A ref = foo(); //Still not an Undefined Behavior, return value not yet used.
std::cout<<ref.m_i; //Undefined Behavior, returned value is used.
return 0;
}
Reference to the C++ Standard:
section 3.8
Before the lifetime of an object has started but after the storage which the object will occupy has been allo-cated 34) or, after the lifetime of an object has ended and before the storage which the object occupied is reused or released, any pointer that refers to the storage location where the object will be or was located may be used but only in limited ways. Such a pointer refers to allocated storage (3.7.3.2), and using the
pointer as if the pointer were of type void*, is well-defined. Such a pointer may be dereferenced but the resulting lvalue may only be used in limited ways, as described below. If the object will be or was of a class type with a non-trivial destructor, and the pointer is used as the operand of a delete-expression, the program has undefined behavior. If the object will be or was of a non-POD class type, the program has undefined behavior if:
— .......
Because standard does not restrict us.
If you want to shoot to your own foot you can do it!
However lets see and example where it can be useful:
int &foo()
{
int y;
}
bool stack_grows_forward()
{
int &p=foo();
int my_p;
return &my_p < &p;
}
Compilers should not refuse to compile programs unless the standard says they are allowed to do so. Otherwise it would be much harder to port programs, since they might not compile with a different compiler, even though they comply with the standard.
Consider the following function:
int foobar() {
int a=1,b=0;
return a/b;
}
Any decent compiler will detect that I am dividing by zero, but it should not reject the code since I might actually want to trigger a SIG_FPE signal.

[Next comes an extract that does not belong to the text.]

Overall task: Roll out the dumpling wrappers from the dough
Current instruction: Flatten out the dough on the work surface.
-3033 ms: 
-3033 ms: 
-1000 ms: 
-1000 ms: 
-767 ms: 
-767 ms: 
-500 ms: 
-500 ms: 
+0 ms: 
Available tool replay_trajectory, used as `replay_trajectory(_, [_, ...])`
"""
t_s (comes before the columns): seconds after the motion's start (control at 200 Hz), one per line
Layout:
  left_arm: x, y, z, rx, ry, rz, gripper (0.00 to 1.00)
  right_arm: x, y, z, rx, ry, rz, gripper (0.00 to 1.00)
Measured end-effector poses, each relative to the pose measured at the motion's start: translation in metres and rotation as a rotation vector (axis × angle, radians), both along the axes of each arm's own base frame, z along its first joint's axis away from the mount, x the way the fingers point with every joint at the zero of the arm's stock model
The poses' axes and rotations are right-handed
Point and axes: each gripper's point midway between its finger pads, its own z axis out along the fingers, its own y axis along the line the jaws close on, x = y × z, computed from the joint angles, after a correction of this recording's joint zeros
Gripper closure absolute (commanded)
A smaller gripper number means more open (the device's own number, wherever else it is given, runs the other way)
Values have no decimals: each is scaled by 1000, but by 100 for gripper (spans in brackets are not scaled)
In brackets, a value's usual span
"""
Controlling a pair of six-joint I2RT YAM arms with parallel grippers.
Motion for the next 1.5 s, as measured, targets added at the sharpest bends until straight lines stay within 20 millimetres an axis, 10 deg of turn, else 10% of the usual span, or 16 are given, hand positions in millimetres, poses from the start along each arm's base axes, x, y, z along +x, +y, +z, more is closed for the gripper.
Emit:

As David Rodríguez has pointed out, there are some cases which are undecidable but there are also some which are not. Some new version of the standard might describe some cases where the compiler must/is allowed to reject programs. That would require the standard to be very specific about the static analysis which is to be performed.
The Java standard actually specifies some rules for checking that non-void methods always return a value. Unfortunately I haven't read enough of the C++ standard to know what the compiler is allowed to do.
You could also return a reference to a static variable, which would be valid code so the code must be able to compile.
It's pretty much super-bad practice to rely on this, but I do believe that in many cases (and that's never a good wager), that memory reference would still be valid if no functions are called between the time foo() returns and the time the calling function uses its return value. In that case, that area of the stack would not have an opportunity to get overwritten.
In C and C++ you can choose to access arbitrary sections of memory anyway (within the process's memory space, of course) via pointer arithmetic, so why not allow the possibility of constructing a reference to wherever one so chooses?